2010年8月1日日曜日

Kokoo『Super Nova』(2000)

スーパー・ノヴァ


 尺八奏者一人、17絃&20絃筝奏者二人という編成による和楽トリオ コクーの2ndアルバム。99年に発表された1stアルバム『ZOOM』はオリジナル曲をメインに、確かな経歴と技量に裏打ちされた三者による和楽アンサンブルを存分に展開していたアルバムでしたが、こちらは全編がカヴァー曲によるカヴァーアルバム。選曲はジミ・ヘンドリックス、LED ZEPPELIN、THE BEATLESのロック・スタンダードから、EL&P「Tarkus」、PINK FLOYD「吹けよ風、呼べよ嵐」といったプログレ系、デヴィッド・ボウイ「ワルシャワの幻想」、ピーター・ハミル「Dropping The Torch」、フランク・ザッパ「Peaches En Regalia」といった意外なところ、伊福部昭御大の「ゴジラのテーマ」といった全10曲。やや奇妙なヴァラエティ性を感じさせる選曲ですが、それら楽曲のアレンジャー陣も、ゲルニカの上野耕路、JAGATARAの村田陽一、アルタードステイツの内橋和久、流浪のコンポーザー高橋鮎生、大御所アレンジャー 井上鑑といった錚々たる顔ぶれであることも見逃せないところ。
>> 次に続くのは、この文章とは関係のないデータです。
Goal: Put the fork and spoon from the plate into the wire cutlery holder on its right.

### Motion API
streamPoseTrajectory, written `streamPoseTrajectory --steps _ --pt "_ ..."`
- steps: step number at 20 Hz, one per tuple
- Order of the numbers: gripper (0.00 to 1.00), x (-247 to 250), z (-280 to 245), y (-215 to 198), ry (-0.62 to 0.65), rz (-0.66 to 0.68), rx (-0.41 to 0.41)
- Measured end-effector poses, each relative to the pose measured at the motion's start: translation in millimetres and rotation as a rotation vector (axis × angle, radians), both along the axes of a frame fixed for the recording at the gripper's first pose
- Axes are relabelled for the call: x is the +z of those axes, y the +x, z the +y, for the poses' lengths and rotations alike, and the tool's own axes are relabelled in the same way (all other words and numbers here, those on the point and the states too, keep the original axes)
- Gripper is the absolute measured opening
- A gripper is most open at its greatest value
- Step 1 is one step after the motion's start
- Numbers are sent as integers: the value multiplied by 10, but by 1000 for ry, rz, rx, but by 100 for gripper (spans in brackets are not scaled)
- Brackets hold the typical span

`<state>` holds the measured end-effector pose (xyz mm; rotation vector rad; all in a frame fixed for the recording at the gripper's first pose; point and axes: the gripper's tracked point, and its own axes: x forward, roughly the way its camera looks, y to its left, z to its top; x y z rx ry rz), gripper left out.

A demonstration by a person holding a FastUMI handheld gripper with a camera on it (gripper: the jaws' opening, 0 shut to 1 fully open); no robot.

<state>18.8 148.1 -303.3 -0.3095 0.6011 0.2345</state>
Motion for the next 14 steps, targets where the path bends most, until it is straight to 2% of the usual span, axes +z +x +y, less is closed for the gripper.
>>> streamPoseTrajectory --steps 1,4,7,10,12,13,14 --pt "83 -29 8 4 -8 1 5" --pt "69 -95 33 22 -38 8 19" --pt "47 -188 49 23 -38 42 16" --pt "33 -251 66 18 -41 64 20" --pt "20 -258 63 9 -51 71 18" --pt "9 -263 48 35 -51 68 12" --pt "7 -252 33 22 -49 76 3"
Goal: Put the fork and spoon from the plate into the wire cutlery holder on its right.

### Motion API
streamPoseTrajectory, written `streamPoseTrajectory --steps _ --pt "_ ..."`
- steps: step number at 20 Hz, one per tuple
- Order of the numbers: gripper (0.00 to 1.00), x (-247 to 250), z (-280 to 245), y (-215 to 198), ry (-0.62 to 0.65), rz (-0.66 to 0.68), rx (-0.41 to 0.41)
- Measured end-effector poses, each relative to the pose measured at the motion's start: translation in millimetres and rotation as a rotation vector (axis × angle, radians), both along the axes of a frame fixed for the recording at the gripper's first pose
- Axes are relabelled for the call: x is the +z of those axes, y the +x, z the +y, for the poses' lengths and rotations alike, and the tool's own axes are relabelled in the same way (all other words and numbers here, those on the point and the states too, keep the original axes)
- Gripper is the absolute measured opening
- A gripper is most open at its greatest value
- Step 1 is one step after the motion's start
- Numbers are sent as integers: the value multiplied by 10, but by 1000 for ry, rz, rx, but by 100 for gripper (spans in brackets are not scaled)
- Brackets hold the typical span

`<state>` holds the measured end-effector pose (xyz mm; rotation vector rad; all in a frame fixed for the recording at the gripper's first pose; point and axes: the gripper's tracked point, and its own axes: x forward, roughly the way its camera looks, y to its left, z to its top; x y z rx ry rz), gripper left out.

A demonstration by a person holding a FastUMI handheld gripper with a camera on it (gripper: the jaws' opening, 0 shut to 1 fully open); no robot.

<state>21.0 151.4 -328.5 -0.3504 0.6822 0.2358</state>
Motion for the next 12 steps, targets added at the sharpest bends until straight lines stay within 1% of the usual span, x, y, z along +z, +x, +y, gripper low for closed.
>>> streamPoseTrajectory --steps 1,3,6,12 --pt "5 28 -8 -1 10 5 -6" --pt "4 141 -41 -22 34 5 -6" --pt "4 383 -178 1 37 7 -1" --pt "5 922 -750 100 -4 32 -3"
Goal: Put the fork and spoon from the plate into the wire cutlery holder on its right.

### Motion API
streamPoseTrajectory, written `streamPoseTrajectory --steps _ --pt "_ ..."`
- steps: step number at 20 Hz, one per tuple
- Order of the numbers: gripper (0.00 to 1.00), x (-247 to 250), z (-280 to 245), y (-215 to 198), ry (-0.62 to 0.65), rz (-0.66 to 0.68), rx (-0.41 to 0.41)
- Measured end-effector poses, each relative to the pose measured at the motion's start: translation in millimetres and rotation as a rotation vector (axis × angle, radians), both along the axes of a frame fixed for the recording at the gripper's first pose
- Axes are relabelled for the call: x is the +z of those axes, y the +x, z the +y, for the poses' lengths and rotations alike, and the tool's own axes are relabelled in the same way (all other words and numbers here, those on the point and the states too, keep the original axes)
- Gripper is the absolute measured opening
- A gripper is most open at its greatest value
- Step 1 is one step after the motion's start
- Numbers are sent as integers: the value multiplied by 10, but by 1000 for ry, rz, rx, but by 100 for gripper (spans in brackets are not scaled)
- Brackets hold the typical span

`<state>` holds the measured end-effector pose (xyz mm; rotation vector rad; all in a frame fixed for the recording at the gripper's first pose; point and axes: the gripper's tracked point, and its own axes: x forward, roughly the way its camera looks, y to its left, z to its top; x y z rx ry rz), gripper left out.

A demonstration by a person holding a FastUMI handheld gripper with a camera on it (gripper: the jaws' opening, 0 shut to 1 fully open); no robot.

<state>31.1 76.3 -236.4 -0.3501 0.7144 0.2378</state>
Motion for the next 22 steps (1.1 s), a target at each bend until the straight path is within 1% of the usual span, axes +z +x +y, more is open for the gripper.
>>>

 いずれも和楽器演奏用に大胆なアレンジがなされており、さながら和製クロノス・カルテットというたたずまいも感じさせるのですが、和楽器アレンジ、しかもトリオ編成での演奏ということで、やはり多少無理が生じている部分もあります。とはいえ、原曲とはまた違った魅力や情緒を見せるカヴァーが多いのも確か。「ワルシャワの幻想」や「Eleanor Rigby」などでの和情緒醸しまくりの優美な調べも素晴らしいのですが、思いのほかヘヴィな筝の低音が効きまくったバッキングの上を身の引き締まるような尺八の音色が駆け抜け、倍音も相まって原曲以上にチェンバー色を強めた「ゴジラのテーマ」は本アルバムの白眉ともいえる非常に迫力のある仕上がりで、ライヴにおいて人気が高いのもうなづけます。純然たるカヴァーアルバムというよりは「カヴァー十番勝負」的な印象が強い内容ではありますが、そのアグレッシヴな姿勢は非常にプログレッシヴでありますし、前作で感じさせた敷居の高さを払拭するかのような内容になっているのは確かであります。1st、2nd共に既に廃盤となってから随分経ってしまっているのは残念に思います。思いがけず見かけたら、手にとって聴いてみてはいかがでしょうか。